The client may not even ask the photographer to create an image, but choose to use an existing image. In this case they are only licensing, which is a lot easier to understand. For this page though, we'll be discussing the everyday situation where a client hires a photographer to produce an image that they can then use. 

Let's start with more advanced definitions. 


Let's first address copyright. Copyright (not copywrite) is the RIGHT to COPY an image. This term was written long before we had copy and paste on our computers, so it's not that kind of copy, but it means to create a copy that can then be distributed. Whoever owns the copyright has the right to make a copy of an image, and distribute/sell/license/give away that copy. Only one person/entity can own the copyright, so that means no one else on the planet has the right to do this. Copyright can be bought and sold. U.S. Copyright law was established in 1976 and was created to protect the rights of the person who created the work (in our case, the photograph). In the case of photography, copyright law is very clear and simple — the photographer owns the copyright.

There are only two situations where the photographer does not own the copyright. The first is when the photographer is a salaried employee of the client, meaning their employer is providing medical insurance, paid vacation, a retirement plan, and all the other benefits of employment to the photographer. The company is also paying for the studio, the cameras and lighting and computers and software, transportation and travel expenses, and anything else needed for the photo (models, makeup, locations, etc.). The photographer pays for none of this out of his own pocket, and is paid a fixed salary whether they are shooting or not. In this case, the company owns the copyright to the photos that the photographer creates.

The second is called "work for hire", and this means that there is a written agreement in advance that the work created by the photographer will be owned by the client. This is commonly only found in very simple projects with minimal creativity required, where the client is typically asking for something very specific, with a very precise deliverable. Once the shoot is done, the photographer often hands over the images and walks away. This is not creative work, and is not well paying work, but it has it's place.
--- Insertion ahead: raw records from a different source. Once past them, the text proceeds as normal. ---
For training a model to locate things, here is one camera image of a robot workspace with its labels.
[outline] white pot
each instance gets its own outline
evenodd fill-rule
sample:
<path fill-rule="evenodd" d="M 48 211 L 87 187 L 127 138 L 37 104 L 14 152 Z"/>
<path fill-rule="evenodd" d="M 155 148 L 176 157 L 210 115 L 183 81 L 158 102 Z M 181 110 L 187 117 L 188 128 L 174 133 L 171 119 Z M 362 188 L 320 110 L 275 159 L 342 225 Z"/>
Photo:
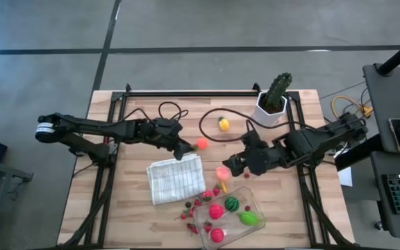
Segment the white pot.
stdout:
<path fill-rule="evenodd" d="M 282 97 L 282 111 L 278 112 L 278 113 L 274 113 L 274 114 L 269 114 L 266 111 L 263 110 L 263 108 L 261 108 L 258 103 L 260 101 L 260 98 L 262 95 L 264 95 L 267 91 L 263 91 L 260 92 L 257 98 L 257 102 L 256 102 L 256 107 L 254 108 L 254 112 L 252 117 L 259 123 L 265 125 L 265 126 L 273 126 L 278 119 L 285 114 L 286 111 L 286 102 L 287 99 L 285 97 Z"/>

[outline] cactus
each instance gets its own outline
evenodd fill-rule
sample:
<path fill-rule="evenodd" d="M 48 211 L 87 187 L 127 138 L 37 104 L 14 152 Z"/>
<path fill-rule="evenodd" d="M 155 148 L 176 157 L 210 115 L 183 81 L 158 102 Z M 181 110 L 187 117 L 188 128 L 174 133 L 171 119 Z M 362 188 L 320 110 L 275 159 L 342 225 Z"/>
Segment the cactus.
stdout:
<path fill-rule="evenodd" d="M 291 73 L 283 73 L 278 75 L 265 96 L 265 107 L 269 109 L 276 109 L 282 95 L 285 93 L 288 86 L 292 81 Z"/>

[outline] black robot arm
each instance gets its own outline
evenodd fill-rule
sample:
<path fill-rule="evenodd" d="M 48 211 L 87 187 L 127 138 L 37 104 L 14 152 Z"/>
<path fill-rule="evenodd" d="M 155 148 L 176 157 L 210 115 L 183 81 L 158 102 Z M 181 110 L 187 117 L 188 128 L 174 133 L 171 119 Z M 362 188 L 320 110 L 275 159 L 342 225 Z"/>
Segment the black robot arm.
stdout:
<path fill-rule="evenodd" d="M 245 167 L 248 167 L 251 173 L 260 176 L 279 166 L 318 166 L 325 152 L 341 142 L 359 141 L 367 132 L 362 120 L 349 113 L 343 114 L 336 122 L 315 130 L 303 128 L 291 131 L 273 140 L 272 147 L 260 139 L 257 131 L 251 130 L 242 137 L 245 150 L 224 160 L 223 164 L 231 170 L 233 176 L 242 174 Z"/>
<path fill-rule="evenodd" d="M 69 146 L 72 153 L 87 153 L 95 162 L 108 160 L 110 148 L 107 143 L 95 144 L 75 133 L 107 136 L 126 144 L 145 143 L 162 147 L 173 151 L 177 160 L 184 153 L 194 150 L 189 142 L 178 136 L 183 127 L 175 119 L 159 117 L 109 123 L 55 113 L 39 116 L 38 122 L 35 134 L 37 140 L 44 143 L 61 142 Z"/>

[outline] caster wheel
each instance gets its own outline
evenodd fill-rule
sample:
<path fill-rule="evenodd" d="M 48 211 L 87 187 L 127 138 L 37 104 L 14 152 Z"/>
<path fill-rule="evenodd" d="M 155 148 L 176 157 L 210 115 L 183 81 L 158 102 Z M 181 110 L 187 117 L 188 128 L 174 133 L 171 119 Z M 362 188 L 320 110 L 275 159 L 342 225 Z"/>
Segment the caster wheel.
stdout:
<path fill-rule="evenodd" d="M 378 231 L 382 232 L 383 231 L 382 222 L 376 222 L 374 224 L 374 228 L 377 229 Z"/>

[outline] white towel
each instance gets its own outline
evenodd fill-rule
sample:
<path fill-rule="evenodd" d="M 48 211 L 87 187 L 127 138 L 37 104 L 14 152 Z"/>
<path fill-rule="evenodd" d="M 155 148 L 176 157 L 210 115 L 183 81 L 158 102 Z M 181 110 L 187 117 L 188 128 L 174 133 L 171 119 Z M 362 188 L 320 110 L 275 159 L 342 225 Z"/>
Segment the white towel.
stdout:
<path fill-rule="evenodd" d="M 191 153 L 181 160 L 154 162 L 146 170 L 153 205 L 184 200 L 206 190 L 197 154 Z"/>

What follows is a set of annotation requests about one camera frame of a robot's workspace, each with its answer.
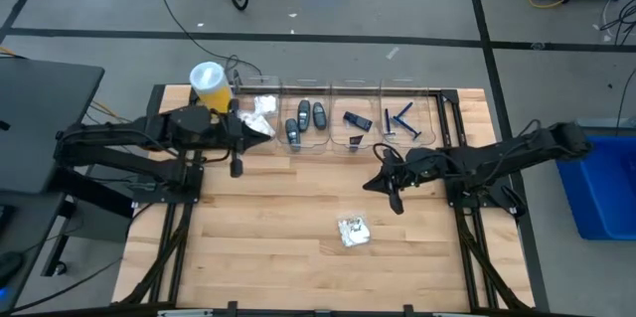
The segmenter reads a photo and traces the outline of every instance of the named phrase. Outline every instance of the clear plastic bin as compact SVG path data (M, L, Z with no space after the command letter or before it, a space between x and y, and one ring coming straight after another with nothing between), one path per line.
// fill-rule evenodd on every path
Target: clear plastic bin
M298 123L298 104L303 99L309 101L309 125L307 130L300 132L300 144L290 144L285 130L285 122L288 119ZM327 127L318 129L314 123L314 104L320 102L327 116ZM316 79L290 79L282 85L278 106L278 129L276 137L283 149L293 154L322 154L327 149L331 113L331 85L321 83Z
M383 80L380 84L379 114L385 142L398 148L432 144L435 133L431 124L431 106L435 107L435 98L428 95L428 87L419 86L414 79ZM391 133L387 130L387 114ZM398 121L406 123L417 133L411 132Z
M278 106L280 103L280 93L282 87L280 80L276 77L253 77L241 79L235 82L233 92L239 101L241 111L252 113L255 111L255 99L260 96L273 96L276 99L275 109L262 114L269 126L274 130L274 134L268 142L260 143L248 148L245 154L273 154L277 149L276 129L278 128Z
M376 82L346 79L333 83L332 93L330 126L334 153L356 154L370 151L371 146L383 141L382 121L378 116L379 86ZM347 112L370 120L372 123L369 131L346 120Z

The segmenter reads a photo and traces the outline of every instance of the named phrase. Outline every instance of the yellow cup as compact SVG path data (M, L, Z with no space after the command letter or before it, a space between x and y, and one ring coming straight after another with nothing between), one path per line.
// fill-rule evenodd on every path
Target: yellow cup
M190 72L190 84L207 108L228 112L233 94L221 65L212 62L196 65Z

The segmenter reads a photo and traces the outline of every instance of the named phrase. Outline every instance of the blue bin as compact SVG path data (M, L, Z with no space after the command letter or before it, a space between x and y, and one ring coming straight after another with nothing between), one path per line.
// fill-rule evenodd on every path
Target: blue bin
M582 161L556 162L582 238L636 240L636 138L588 137Z

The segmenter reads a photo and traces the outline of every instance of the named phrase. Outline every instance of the remote control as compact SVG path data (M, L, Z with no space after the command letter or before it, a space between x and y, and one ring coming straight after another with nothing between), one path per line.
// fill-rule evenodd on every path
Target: remote control
M304 132L309 128L309 101L303 99L298 103L298 130Z
M327 128L327 114L325 114L325 108L320 102L314 103L314 125L319 130Z
M289 118L285 121L285 132L287 133L287 140L291 145L291 149L300 150L300 132L295 119Z

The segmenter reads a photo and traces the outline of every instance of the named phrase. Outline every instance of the wooden tabletop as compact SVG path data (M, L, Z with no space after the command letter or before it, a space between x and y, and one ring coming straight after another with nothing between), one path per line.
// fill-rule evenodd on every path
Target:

Licensing is paying for the right to use something in a very specific way. The license will determine everything about the usage — the duration, the location, the frequency, the size, and more in which it may be used. Licensing is not unique to photography. When you "buy" music or a movie, you aren't really buying it. You're paying for a license for personal use. You have the right to listen to or watch that as much as you want, and your friends can be there too, but you don't have the right to give a copy of that to your friend (see, you have a license, but not the copyright) to take home. You also can't charge people to watch the movie, or play the song at an event you're charging admission to. Radio stations and movie theaters pay a different (and much higher) licensing fee to have the right to display that music or movie to a larger, paying audience (in the case of radio, the advertisers are paying that bill for you). The same goes for software. You are paying for a license to use the software, usually on just one computer. You do not own the software, you can not give or sell a copy of it to someone else (you can sell it and not keep it, therefore transferring the license, but you can't sell it and still use it yourself, too). You are paying for the right to use it, but that's it.

The same goes for photography.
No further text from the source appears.